前の節でも述べたとおり、税制は労働構造の変化や経済状況に応じて見直されるべきですが、現実にはその対応が十分に追いついていない側面もあります。なかでも特に課題として指摘されているのが、ギグエコノミーに対する課税のあり方です。ギグエコノミーとは、インターネットなどを介して個人が単発・短期の仕事を受注する新しい就労形態およびその経済活動を指し、こうした働き方を選ぶ人々は「ギグワーカー」と呼ばれます。たとえば、Uber Eatsの配達業務や、クラウドソーシングサービスを通じて受注する仕事などがギグエコノミーに該当します。この働き方の大きな特徴は、企業に雇われるのではなく、自分の裁量で時間や場所を選びながら、スキルや知識を活かして業務に取り組める点にあります。フリーランスや副業の形で広がりを見せる一方で、現行の税制や社会保障制度とは整合しにくい部分があり、制度的なズレが課題として指摘されています。次の項では、その具体的な内容について見ていきましょう。

ギグエコノミーと税制における主な課題

ギグエコノミーに関連する所得税の取り扱いには、いくつかの制度的な問題が指摘されています。

① 所得の把握が難しいこと

ギグワーカーは複数のプラットフォームを通じて収入を得ることが一般的であり、その結果、所得が分散しやすくなっています。このような状況では、税務当局がそれぞれの収入を正確かつ網羅的に把握することが難しくなるとされています。特に、現金でのやり取りや、証拠が追跡しづらい海外経由の取引が含まれる場合には、その困難さは一層増します。

② 納税意識および遵守率の低さ

会社員であれば、所得税や住民税、社会保険料といった負担は給与から天引きされるため、納税を特別に意識せずとも処理が完了します。一方で、ギグワーカーの場合は、これらの税金や保険料を自ら計算・納付しなければならず、その分、納税漏れや遅延が生じやすい傾向にあります。これは前述の所得把握の難しさとも関係していますが、特に税務に関する知識が乏しい場合、確定申告の誤りなどによるリスクも高くなります。

③ 税負担の公平性と控除方式の違い

現在の税制では、会社員の給与所得には概算控除として、収入に応じた一定額の給与所得控除が自動的に適用され、個別に経費を申告することはできません。

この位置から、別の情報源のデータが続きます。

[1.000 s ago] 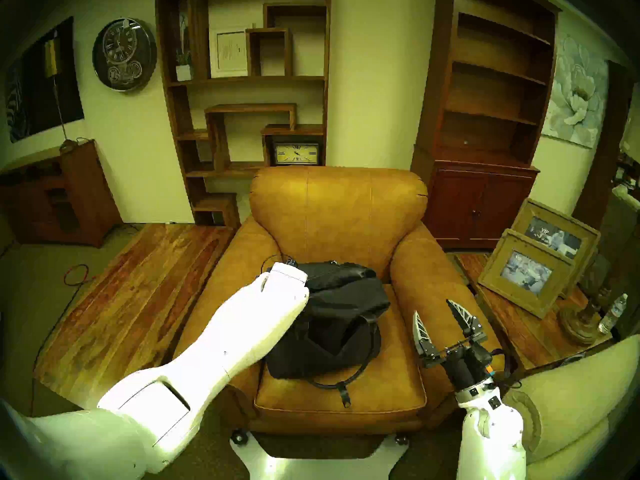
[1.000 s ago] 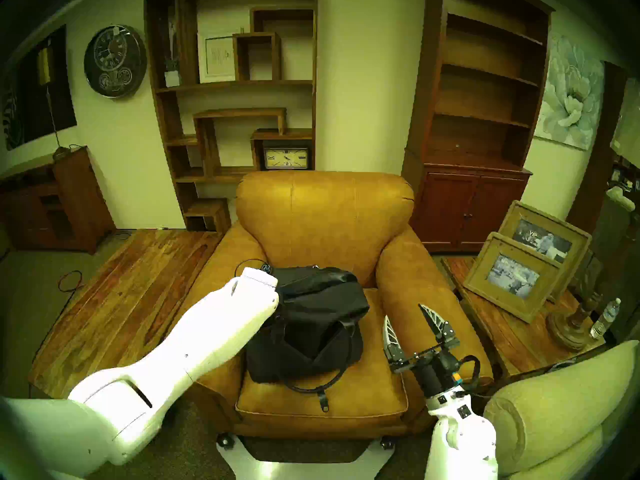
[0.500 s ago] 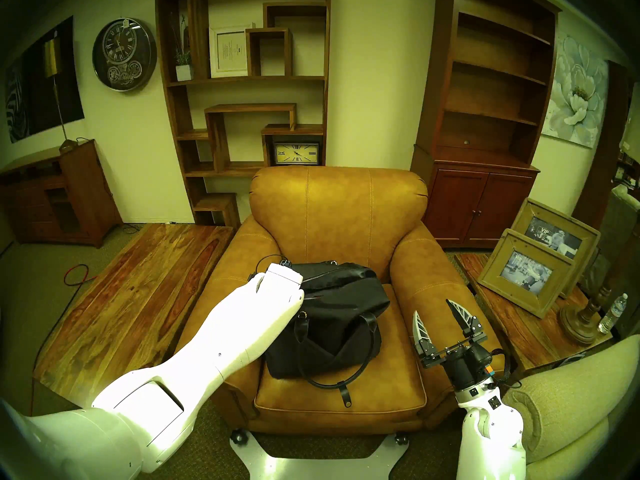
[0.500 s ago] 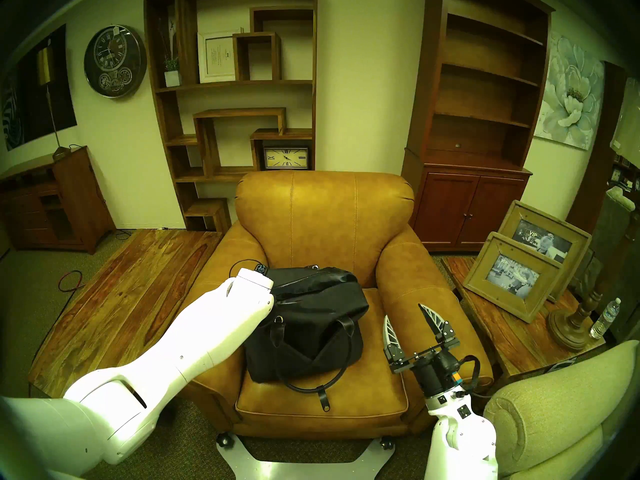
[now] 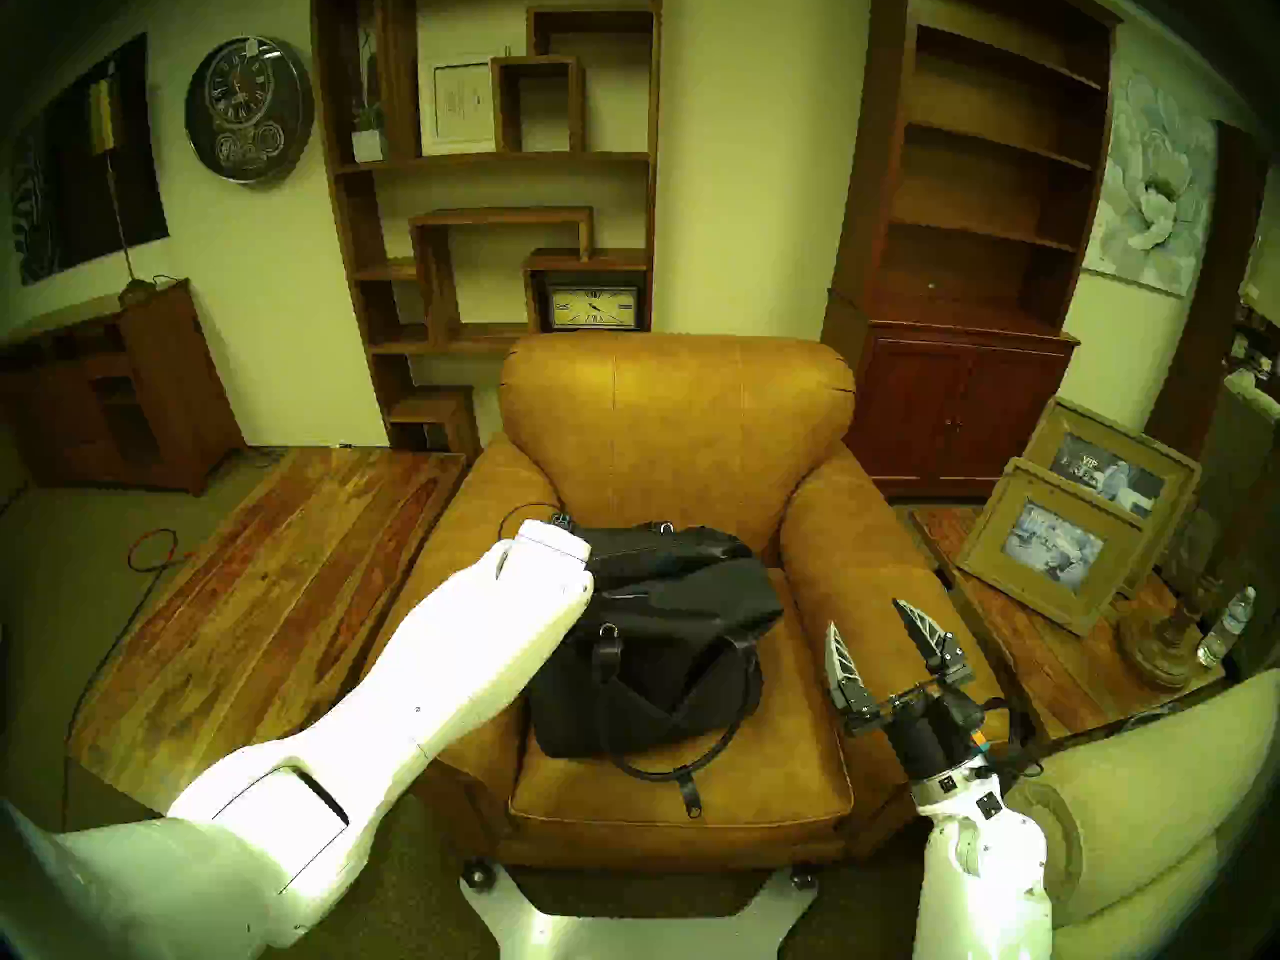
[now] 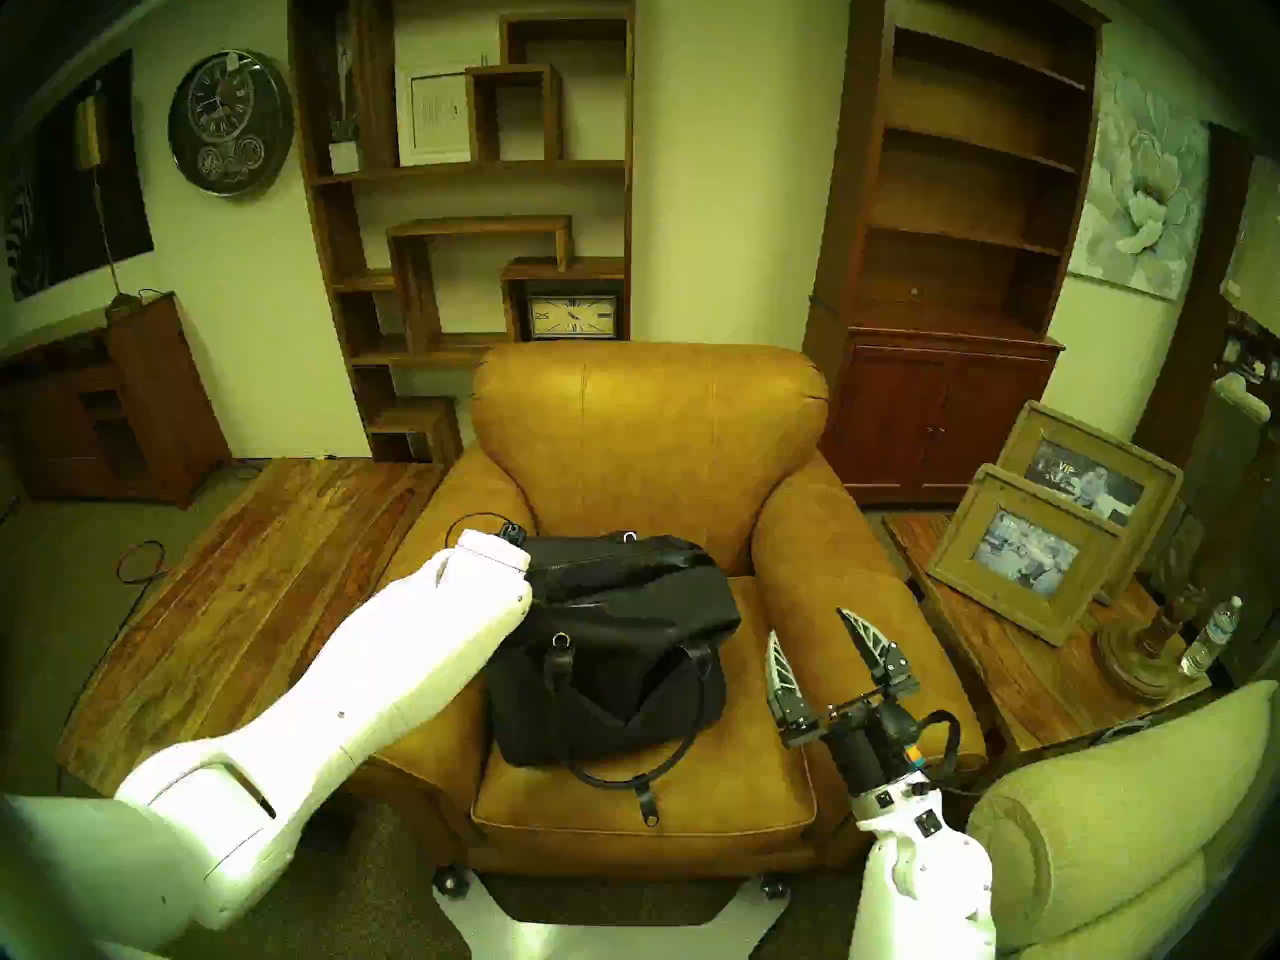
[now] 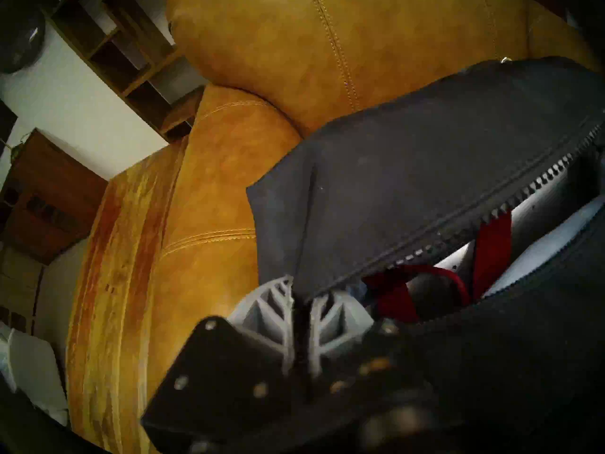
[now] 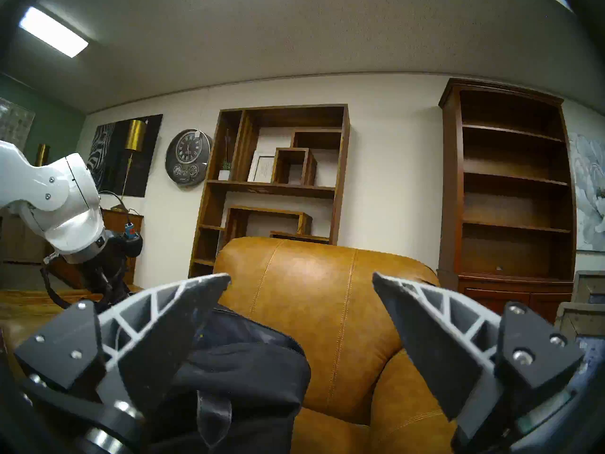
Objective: Open a bag with a zipper
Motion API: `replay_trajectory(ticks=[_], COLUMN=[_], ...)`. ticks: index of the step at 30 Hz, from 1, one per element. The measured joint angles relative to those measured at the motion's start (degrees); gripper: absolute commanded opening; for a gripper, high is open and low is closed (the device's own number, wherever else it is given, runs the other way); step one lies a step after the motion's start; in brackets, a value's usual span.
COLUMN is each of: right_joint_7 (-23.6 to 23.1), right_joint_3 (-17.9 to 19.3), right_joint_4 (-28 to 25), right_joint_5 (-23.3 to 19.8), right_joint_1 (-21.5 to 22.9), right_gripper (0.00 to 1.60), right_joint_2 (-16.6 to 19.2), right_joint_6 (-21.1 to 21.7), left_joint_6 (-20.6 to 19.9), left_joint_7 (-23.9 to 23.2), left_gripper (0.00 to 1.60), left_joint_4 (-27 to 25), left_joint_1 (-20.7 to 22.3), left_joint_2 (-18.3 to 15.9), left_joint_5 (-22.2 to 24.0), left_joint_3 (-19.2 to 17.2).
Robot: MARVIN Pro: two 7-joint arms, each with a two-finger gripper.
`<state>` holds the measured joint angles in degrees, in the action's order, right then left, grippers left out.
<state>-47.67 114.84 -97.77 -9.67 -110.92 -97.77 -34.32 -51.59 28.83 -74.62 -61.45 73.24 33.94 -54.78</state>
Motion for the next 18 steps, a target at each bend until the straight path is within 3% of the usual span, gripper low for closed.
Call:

一方で、ギグワーカーなどの事業所得や雑所得については、必要経費の控除が認められており、業務に必要な支出を経費として具体的に申告することが可能です。このような控除方式の違いが、税負担の公平性という点で課題とされることがあります。また、正確には税ではないものの、実質的な手取りに大きく関わる社会保険料についても留意が必要です。会社員の場合、保険料は雇用主と労働者が折半で負担する仕組みですが、ギグワーカーはその全額を自身で負担する必要があります。こうした負担構造の違いも踏まえると、現行制度が税や社会保障の面で必ずしも公平とは言えないのではないか、という指摘がなされています。

おわりに

前述のような課題を解消するため、今後はより手軽に申告できる制度の整備が進められると見られています。その実現には、マイナポータルの活用が鍵を握ると考えられますが、インフラや運用体制の整備には時間を要するため、すぐに導入されるものではないかもしれません。それでも将来的には、給与所得者と事業所得者の間にある制度上の隔たりが縮まり、申告手続きの簡素化によって、申告漏れの防止にもつながることが期待されます。